For the next ten years, OPI was involved in selling and winning culinary awards for their fresh and dried seaweed to culinary markets in Canada, the United States, Europe and Asia. OPI also developed raw materials for nutritional and cosmetics markets in North America. For its part, OPI also extracted a rare excitatory amino acid (kainic acid) and marketed it to some 300 neurological labs, universities and pharmaceutical companies in over 40 countries over the next decade. Shortly after the construction of OPI's facilities, the Shelburne Park Development Agency announced that it had abandoned its plans to develop the former base as a land-based aquaculture park adopting a plan to develop a sound stage instead.

Ocean Produce International Ltd. is today reviewing the potential for re-purposing and re-development of its 8-acre property at Government Point, which could include high volume saltwater wells and potential wind-turbines at the entrance to Shelburne Harbour and at the tip of the peninsula between the harbour and Jordan Bay.

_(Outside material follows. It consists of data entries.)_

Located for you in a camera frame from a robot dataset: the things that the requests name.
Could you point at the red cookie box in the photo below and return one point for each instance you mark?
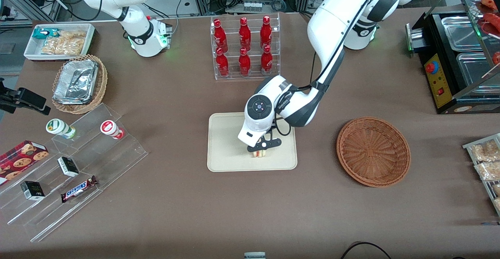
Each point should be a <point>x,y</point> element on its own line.
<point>21,159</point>

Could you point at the oval tan wicker basket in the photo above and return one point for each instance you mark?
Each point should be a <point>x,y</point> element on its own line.
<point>102,83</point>

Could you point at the clear acrylic step display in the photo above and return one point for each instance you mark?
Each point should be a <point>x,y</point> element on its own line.
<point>117,157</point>

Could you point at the round brown wicker basket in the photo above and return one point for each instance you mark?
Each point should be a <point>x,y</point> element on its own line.
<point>373,151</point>

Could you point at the clear acrylic bottle rack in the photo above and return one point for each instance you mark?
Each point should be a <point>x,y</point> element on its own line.
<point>234,75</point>

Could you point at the beige plastic tray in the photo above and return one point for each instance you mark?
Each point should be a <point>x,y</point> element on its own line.
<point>226,149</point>

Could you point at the red cola bottle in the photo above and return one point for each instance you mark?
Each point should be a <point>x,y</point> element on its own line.
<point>266,63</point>
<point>220,36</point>
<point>222,64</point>
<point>266,33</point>
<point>245,34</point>
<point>244,63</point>

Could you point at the steel warmer pan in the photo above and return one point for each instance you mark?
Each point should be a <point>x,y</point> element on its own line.
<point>461,32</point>
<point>474,73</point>

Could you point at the clear bag of crackers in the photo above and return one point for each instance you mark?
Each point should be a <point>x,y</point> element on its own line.
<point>74,35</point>
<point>62,47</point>

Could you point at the teal snack packet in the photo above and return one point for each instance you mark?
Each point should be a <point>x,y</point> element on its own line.
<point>41,33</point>

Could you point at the clear bag of fried snacks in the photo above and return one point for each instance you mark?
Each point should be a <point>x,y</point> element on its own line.
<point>489,171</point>
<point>486,151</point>

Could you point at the Snickers chocolate bar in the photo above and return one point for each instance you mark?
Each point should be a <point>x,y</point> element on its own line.
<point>78,189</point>

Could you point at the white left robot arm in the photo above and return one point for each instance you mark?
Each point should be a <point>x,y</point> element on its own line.
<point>332,28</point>

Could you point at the red warmer knob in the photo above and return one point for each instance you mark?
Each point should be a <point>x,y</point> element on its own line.
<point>431,67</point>

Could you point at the black food warmer case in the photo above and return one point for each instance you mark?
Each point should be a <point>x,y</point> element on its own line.
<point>449,95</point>

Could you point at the triangular sandwich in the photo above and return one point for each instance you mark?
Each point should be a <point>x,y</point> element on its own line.
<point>258,154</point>

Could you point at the red lid yoghurt bottle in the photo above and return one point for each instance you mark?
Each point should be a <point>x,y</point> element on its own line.
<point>109,128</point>

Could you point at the black clamp mount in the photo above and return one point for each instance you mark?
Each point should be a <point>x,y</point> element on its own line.
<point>33,100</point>

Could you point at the white labelled object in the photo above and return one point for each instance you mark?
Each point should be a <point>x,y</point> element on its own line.
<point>254,255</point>

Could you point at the small black carton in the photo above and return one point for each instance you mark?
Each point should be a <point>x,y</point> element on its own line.
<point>32,190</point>
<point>68,166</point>

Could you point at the stacked aluminium foil containers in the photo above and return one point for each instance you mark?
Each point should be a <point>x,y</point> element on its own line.
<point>76,83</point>

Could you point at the white rectangular snack bin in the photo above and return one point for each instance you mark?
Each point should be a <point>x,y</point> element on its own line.
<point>32,52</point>

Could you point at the green lid yoghurt bottle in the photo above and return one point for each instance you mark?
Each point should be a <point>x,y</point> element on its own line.
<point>58,127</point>

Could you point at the metal snack tray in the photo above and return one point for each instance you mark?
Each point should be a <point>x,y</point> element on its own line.
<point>468,146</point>

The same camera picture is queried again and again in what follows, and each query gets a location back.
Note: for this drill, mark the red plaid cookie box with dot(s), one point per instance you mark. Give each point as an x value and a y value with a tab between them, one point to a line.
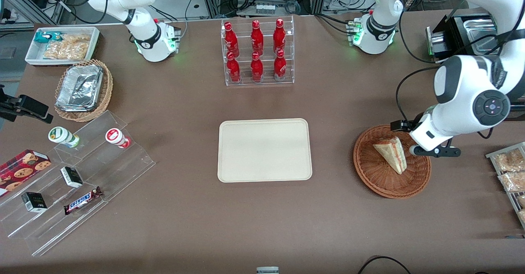
22	169

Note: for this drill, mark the clear bag of pastry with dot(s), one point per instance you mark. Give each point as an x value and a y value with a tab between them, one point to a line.
522	216
510	160
521	200
513	181

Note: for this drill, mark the small black box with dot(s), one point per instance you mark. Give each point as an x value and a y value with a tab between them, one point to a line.
34	202
71	176

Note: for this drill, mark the Snickers chocolate bar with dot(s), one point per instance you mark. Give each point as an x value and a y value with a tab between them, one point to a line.
82	200

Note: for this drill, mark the light wicker basket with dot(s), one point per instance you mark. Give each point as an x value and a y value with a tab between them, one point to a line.
107	89

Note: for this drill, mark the white power strip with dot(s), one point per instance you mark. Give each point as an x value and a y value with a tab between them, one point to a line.
265	8

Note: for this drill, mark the clear acrylic bottle rack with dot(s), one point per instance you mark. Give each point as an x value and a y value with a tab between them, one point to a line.
266	82

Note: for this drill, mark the aluminium frame structure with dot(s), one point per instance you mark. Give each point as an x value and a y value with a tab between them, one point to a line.
33	3

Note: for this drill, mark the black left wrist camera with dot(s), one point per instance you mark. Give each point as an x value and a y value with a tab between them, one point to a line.
404	125

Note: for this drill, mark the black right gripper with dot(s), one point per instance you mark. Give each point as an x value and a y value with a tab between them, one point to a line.
25	104

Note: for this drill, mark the clear bag of crackers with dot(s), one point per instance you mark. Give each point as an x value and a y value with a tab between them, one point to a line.
61	53
76	40

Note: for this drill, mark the wrapped triangular sandwich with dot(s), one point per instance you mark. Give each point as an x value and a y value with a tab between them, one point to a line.
391	155

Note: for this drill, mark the beige rectangular tray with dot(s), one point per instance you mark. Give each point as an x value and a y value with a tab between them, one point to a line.
264	151

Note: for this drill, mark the teal snack packet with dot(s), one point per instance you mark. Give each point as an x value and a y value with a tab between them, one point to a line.
46	37

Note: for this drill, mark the black box with metal tray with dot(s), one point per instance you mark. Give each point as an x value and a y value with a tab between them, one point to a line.
459	36

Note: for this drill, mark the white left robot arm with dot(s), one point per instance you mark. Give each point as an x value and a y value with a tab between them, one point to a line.
459	81

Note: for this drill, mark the brown round wicker basket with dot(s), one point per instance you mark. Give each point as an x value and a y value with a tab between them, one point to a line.
377	179

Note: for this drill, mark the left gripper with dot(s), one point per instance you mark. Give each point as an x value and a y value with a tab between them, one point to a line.
415	123

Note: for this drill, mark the metal tray with pastries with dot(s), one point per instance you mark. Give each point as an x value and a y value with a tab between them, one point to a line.
508	196

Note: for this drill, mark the red lid yogurt cup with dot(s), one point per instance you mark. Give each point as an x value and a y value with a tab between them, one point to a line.
115	136

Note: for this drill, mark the white rectangular plastic bin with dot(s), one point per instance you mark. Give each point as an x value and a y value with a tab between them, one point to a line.
37	58

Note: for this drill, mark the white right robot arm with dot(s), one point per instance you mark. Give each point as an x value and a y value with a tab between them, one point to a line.
143	32

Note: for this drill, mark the stack of foil containers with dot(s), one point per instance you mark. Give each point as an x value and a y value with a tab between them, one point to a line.
80	87

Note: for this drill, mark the clear acrylic stepped shelf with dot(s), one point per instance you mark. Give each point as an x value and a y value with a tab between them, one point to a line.
123	171

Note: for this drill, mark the red soda bottle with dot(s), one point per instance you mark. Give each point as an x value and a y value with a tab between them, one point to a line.
256	69
279	37
231	40
257	38
280	68
233	69

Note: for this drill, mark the green lid yogurt cup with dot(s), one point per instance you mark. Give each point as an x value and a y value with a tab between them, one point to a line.
61	135

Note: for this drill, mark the grey white edge object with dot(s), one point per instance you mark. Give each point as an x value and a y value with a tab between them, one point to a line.
267	270

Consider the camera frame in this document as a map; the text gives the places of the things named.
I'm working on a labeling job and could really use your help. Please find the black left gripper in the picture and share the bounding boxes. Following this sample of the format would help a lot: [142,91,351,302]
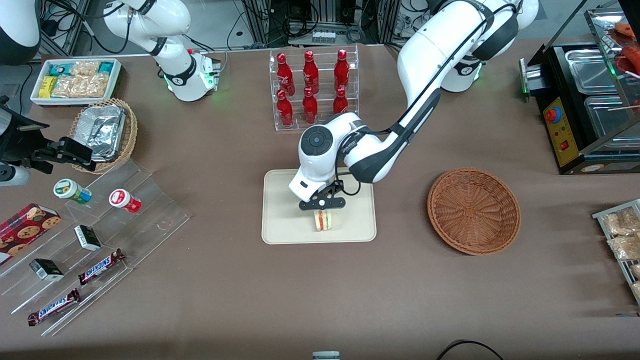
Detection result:
[298,182,347,212]

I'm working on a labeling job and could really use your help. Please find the triangular sandwich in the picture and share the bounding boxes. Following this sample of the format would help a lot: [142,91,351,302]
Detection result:
[313,210,335,232]

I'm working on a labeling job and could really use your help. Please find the cream rectangular tray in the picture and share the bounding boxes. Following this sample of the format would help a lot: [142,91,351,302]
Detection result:
[261,169,377,245]

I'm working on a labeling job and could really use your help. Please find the oval light wicker basket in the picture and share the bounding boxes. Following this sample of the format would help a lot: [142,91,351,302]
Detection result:
[69,98,138,175]

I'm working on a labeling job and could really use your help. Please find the round brown wicker basket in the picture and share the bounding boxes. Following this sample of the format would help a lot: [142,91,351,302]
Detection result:
[427,167,522,257]

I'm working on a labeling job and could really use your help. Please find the green lidded snack cup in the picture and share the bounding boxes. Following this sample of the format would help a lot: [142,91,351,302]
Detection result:
[53,178,93,205]

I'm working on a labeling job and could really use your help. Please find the silver foil container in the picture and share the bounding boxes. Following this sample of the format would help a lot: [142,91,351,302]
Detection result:
[75,104,127,162]

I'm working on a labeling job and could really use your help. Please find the red lidded snack cup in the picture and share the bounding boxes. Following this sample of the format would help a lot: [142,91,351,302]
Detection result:
[109,189,142,214]

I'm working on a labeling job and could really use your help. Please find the clear rice cracker bag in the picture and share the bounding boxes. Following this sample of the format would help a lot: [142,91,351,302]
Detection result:
[52,60,109,99]

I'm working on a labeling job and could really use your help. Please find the white snack bin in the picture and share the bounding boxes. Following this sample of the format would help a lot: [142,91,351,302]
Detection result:
[30,58,123,107]

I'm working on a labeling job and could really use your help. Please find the small black box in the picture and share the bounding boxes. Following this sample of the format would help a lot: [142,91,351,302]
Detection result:
[29,258,65,282]
[74,225,102,252]

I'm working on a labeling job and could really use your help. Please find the clear acrylic bottle rack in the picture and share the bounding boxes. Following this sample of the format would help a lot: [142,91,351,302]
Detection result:
[269,44,360,132]

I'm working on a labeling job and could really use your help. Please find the clear acrylic stepped stand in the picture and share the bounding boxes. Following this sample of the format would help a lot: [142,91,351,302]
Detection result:
[0,159,191,337]

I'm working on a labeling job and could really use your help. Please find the red cookie box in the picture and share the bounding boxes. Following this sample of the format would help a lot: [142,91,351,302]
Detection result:
[0,203,62,266]

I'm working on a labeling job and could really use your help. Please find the brown snickers bar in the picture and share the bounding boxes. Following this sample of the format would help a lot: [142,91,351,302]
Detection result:
[77,248,126,286]
[27,288,81,327]

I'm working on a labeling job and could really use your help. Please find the black food warmer machine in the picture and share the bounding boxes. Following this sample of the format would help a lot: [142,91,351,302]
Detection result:
[519,7,640,176]

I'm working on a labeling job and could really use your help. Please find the clear bag of snacks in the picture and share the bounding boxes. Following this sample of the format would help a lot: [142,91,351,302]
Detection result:
[602,208,640,236]
[607,235,640,261]

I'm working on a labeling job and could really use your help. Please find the steel warmer pan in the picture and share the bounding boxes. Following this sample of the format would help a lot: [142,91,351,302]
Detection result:
[584,95,640,140]
[564,48,622,95]

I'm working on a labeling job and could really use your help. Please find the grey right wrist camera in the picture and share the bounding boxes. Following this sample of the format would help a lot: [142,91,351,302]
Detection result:
[0,165,32,187]

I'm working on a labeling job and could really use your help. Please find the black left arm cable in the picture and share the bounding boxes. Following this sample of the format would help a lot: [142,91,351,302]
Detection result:
[365,2,521,136]

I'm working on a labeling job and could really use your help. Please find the black floor cable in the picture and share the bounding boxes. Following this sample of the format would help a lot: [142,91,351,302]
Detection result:
[437,340,504,360]

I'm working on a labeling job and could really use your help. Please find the grey wire rack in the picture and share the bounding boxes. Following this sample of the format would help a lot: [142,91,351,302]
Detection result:
[592,199,640,306]

The Shelburne Park Development Agency was made a subsidiary of the Shelburne Area Industrial Commission, which has since been merged with the Yarmouth Area Industrial Commission and Clare Area Industrial Commission to form the South West Shore Development Authority (SWSDA).

Shelburne Park is operated by SWSDA as a business park from the two former military facilities at Sandy Point and Lower Sandy Point. Several of the buildings at the Lower Sandy Point road location (the former NAVFAC) have been transformed into the Shelburne Film Production Centre, which opened on 9 July 2000. It was listed for sale by the SWSDA for $5 million and sold in 2008 to Seacoast Entertainment Arts Inc. for development as a film production studio.

In late November 2011, the facility was sold to Tri-County Construction, a marine construction contracting company, for $125,000, plus $48,442.58 in back taxes, as well as undisclosed sales taxes and a municipal deed transfer tax. Shortly after the purchase, the buyer said he had no immediate plans for the property.

Reportedly numerous buildings at the former NAVFAC sit in derelict condition open to the elements.